Brendon B. asks: Historically – when did people start to collect/or pay for old coins?
People have been collecting coins since coins were invented (c.700 BC). Some hoards of Ancient Roman coins, at first were thought to be accumulations of money but under closer inspection consisted of coin types of various eras. These were actually coin collections. Even in Ancient Rome, Greek coins could have been hundreds of years old.
The source of these ‘collectibles’ could have been the money changers, that prowled the waterfronts and municipal buildings of Rome and its provinces performing the service of changing “foreign” coins to the familiar Roman ones. These people who performed foreign exchange services, would often trade for old coins (it was the weight of precious metal that was important for money) and then offer these “curiosities” to interested collectors. I guess that they were the first coin dealers. The Ancient Greek coins often exhibited exquisite designs and carefully minted and preserved pieces would certainly have drawn interest.
Coin collecting in the United States really took hold around 1858, after the old large cents were retired and replaced by the new Flying Eagle small cents. Many sought to acquire different dates of the old, much-maligned “coppers” before they completely disappeared from circulation. It was in 1858 that the U.S. Mint first started offering proof coins for sale directly to collectors.

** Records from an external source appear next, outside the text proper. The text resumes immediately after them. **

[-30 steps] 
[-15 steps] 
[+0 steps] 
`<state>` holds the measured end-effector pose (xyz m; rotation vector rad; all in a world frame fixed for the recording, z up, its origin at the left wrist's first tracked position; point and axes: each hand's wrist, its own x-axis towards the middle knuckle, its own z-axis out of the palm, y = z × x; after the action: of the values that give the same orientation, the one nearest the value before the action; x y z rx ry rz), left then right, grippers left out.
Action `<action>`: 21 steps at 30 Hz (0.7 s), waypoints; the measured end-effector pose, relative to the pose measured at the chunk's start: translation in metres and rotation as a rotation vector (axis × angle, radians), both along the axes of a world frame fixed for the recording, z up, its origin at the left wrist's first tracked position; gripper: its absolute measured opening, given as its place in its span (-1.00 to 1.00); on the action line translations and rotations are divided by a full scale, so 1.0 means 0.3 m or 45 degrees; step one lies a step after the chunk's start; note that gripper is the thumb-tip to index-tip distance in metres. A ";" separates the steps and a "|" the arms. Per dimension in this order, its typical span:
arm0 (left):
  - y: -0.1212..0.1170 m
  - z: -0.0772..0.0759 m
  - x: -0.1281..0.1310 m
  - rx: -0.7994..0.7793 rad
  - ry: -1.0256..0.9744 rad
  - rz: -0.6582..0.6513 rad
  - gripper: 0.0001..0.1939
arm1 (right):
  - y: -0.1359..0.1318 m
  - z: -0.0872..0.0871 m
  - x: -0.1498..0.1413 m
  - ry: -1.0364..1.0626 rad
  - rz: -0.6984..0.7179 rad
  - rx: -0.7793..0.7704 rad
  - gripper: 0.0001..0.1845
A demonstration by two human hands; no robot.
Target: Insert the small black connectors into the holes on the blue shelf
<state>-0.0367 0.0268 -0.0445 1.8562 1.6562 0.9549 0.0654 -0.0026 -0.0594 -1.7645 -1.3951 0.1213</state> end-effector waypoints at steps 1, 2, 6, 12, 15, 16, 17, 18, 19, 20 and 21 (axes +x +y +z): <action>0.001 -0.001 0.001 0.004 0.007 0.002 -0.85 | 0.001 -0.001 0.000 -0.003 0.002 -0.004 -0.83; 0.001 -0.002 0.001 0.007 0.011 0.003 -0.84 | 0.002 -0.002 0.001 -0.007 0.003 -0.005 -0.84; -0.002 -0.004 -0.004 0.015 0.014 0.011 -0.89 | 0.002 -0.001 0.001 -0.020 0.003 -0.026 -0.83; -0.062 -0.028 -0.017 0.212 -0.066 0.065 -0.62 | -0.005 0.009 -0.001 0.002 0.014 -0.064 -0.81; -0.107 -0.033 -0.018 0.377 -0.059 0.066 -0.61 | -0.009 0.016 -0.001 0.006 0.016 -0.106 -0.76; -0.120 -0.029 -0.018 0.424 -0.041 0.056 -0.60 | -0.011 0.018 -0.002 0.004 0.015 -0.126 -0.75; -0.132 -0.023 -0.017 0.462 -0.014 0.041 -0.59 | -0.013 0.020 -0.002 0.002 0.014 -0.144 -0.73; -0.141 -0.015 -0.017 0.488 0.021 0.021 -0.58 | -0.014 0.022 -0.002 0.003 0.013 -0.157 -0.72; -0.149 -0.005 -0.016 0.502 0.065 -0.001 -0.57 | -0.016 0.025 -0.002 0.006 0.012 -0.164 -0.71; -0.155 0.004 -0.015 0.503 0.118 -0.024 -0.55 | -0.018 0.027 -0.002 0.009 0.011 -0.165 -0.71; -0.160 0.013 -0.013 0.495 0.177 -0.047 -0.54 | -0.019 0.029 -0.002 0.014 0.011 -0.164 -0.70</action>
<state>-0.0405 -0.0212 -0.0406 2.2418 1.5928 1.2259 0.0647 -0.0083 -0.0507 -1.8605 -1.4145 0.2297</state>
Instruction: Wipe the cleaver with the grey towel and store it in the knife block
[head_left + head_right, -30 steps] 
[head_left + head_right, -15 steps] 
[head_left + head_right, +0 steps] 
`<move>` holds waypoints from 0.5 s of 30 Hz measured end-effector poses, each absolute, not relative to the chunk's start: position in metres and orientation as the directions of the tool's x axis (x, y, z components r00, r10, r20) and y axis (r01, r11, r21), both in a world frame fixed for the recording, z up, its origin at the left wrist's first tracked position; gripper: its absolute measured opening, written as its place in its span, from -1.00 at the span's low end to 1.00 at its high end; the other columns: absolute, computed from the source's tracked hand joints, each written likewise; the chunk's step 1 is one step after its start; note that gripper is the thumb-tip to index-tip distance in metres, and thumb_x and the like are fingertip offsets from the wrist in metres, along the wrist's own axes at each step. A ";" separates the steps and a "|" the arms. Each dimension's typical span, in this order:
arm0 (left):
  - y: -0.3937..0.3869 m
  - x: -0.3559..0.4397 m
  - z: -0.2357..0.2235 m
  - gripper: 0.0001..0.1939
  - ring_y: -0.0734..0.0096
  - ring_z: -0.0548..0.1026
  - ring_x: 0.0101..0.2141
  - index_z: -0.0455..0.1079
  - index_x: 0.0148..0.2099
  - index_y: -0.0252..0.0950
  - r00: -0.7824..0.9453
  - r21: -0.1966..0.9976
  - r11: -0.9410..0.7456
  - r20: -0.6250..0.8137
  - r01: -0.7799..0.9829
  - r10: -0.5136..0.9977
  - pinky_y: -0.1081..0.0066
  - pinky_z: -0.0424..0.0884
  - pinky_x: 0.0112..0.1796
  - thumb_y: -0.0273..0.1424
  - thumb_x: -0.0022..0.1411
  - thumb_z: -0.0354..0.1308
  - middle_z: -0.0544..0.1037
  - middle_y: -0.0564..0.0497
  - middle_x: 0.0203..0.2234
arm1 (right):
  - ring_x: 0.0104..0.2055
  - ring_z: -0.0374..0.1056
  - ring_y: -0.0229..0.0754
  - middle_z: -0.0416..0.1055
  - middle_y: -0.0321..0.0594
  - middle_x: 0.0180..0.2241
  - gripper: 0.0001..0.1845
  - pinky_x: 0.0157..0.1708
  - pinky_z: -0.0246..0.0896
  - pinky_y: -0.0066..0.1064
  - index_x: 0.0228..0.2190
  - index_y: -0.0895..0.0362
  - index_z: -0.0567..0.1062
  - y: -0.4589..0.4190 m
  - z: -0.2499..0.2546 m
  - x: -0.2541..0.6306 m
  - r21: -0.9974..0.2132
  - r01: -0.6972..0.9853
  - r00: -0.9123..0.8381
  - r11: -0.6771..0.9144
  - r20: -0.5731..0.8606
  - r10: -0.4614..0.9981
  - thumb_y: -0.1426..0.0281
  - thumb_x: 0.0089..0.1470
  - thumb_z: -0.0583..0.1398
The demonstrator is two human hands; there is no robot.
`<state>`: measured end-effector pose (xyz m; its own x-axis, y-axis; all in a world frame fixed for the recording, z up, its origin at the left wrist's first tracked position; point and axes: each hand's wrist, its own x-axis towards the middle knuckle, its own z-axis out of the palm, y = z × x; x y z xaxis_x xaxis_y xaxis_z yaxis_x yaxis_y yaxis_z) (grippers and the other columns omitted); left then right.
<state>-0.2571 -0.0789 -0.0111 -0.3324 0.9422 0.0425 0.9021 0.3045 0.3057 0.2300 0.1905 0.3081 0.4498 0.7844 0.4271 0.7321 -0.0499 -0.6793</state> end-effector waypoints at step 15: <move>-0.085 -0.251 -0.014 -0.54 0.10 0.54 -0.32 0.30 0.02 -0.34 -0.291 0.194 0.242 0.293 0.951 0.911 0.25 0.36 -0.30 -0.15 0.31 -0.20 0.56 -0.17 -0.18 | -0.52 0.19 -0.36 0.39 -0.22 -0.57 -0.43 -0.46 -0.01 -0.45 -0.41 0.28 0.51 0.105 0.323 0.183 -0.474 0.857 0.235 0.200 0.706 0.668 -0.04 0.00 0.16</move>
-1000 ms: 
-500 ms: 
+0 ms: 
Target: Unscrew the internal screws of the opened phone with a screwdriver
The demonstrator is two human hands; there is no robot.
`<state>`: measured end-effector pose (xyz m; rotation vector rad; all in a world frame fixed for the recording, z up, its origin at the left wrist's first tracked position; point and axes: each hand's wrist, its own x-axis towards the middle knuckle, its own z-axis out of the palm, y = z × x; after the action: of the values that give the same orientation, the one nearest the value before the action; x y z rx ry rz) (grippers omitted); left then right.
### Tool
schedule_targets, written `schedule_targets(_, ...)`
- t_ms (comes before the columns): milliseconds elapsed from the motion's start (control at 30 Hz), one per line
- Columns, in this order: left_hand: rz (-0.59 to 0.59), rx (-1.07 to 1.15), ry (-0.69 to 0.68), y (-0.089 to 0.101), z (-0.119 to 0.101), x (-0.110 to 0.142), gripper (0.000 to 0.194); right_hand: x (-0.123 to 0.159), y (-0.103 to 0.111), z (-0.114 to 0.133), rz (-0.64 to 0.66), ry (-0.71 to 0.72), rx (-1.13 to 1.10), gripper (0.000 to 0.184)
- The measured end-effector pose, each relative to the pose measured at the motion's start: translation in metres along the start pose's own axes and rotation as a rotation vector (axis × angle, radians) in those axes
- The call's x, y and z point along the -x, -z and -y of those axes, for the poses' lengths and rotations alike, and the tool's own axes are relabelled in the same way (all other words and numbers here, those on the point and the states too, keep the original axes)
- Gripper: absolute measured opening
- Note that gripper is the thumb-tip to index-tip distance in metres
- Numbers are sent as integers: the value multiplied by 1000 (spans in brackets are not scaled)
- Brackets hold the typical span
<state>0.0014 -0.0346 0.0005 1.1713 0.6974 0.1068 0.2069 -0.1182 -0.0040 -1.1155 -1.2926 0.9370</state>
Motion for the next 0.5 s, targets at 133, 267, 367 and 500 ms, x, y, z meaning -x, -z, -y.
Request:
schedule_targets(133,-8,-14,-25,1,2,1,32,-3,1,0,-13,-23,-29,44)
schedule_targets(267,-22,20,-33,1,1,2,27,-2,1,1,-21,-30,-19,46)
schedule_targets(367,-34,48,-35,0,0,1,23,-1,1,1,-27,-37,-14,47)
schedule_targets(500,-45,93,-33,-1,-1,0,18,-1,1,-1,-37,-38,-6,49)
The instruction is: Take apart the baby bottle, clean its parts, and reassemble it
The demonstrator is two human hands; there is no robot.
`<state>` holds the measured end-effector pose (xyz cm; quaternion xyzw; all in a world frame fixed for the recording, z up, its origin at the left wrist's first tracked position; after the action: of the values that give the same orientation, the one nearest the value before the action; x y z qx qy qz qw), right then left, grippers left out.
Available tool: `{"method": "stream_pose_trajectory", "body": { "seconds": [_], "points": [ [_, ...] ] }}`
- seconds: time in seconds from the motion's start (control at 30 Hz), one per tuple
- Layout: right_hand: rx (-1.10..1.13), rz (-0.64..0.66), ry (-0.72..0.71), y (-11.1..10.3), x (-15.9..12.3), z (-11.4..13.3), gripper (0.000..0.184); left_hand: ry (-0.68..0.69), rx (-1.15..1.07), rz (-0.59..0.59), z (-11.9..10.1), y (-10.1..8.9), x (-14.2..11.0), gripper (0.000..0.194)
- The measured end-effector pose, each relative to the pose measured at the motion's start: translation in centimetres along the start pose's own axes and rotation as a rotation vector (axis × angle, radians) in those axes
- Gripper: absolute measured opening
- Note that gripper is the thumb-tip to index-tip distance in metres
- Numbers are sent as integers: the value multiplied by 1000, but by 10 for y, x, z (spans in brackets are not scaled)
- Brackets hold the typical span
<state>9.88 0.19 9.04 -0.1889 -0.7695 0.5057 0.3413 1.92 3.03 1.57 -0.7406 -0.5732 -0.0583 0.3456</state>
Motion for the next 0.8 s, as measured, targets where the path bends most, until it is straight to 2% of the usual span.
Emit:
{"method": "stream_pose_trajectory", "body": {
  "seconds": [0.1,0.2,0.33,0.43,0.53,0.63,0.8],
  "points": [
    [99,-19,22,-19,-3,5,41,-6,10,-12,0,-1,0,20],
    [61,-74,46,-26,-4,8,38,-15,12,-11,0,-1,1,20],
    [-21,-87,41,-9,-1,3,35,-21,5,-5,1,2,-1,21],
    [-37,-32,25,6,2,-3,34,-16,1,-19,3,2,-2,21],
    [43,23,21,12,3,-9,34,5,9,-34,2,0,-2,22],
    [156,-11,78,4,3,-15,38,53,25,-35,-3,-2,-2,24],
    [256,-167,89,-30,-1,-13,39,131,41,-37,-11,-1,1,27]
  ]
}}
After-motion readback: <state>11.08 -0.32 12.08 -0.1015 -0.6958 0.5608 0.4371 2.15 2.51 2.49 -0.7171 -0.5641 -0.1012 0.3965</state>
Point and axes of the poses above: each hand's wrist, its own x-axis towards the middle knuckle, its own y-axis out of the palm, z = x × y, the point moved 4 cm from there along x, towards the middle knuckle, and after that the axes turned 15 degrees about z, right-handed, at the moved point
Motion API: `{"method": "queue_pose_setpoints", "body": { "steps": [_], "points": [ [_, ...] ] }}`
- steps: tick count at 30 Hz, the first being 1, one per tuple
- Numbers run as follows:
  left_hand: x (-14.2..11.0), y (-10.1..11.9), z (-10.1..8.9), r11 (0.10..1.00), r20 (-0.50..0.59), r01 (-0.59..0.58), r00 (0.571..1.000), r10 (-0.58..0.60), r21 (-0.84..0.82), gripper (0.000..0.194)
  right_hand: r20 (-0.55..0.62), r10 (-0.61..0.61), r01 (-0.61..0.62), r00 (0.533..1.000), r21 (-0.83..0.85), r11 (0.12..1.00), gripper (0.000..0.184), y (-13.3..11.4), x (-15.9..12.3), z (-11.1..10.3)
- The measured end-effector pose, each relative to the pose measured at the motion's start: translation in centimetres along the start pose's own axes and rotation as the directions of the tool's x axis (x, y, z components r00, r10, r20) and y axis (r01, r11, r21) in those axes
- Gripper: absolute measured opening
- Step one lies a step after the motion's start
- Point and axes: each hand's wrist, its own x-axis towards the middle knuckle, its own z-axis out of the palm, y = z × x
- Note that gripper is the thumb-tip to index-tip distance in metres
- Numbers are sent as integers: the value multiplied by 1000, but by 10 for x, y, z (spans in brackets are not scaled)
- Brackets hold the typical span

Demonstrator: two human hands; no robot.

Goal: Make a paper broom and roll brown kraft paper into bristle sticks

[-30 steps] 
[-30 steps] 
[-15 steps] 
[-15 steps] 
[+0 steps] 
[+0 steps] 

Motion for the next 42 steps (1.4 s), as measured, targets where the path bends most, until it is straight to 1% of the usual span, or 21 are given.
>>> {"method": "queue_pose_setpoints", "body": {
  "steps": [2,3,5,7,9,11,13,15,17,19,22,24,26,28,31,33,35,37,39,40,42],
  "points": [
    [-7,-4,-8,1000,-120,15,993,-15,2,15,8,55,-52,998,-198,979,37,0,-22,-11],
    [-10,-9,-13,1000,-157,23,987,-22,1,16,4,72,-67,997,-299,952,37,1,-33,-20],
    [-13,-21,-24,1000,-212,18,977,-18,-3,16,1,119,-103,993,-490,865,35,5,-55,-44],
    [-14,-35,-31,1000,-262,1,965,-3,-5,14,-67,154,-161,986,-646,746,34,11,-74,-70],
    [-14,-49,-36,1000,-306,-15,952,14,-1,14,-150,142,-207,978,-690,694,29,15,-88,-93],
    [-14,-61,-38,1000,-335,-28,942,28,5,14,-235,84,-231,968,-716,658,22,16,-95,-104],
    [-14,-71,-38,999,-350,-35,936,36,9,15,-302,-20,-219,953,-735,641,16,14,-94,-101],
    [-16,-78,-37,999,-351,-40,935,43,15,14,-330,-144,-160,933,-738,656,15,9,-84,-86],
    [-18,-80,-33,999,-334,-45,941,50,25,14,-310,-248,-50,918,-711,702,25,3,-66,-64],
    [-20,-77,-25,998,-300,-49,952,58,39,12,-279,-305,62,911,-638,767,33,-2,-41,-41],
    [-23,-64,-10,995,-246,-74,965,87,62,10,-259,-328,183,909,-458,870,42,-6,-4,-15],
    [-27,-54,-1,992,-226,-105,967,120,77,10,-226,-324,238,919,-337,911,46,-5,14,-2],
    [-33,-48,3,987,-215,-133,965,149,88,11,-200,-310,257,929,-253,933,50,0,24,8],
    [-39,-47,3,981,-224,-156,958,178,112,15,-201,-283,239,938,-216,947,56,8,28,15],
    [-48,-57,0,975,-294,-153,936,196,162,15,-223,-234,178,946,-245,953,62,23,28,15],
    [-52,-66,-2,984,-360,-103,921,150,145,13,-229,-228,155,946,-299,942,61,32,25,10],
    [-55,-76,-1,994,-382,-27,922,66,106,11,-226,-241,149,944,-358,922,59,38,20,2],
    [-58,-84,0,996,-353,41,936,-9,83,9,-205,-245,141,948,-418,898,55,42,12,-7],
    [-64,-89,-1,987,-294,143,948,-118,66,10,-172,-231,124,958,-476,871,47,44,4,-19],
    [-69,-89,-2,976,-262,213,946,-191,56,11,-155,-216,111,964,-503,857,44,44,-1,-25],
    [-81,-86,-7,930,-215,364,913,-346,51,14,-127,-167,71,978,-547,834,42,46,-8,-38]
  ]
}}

The popularity of U.S. coin collecting had a major resurgence in the 1930’s with the introduction of the first “penny-boards” which had a hole to be filled for each date and mint mark in a series. During this Depression era, many people who otherwise might be engaged in some other pursuit if they had the money, found great pleasure (and economy) in seeking out that next coin for their collection. The draw of those unfilled holes became quite compelling for many enthusiastic young kids (as well as many of their elders). Anyone could participate. After -it’s only a penny!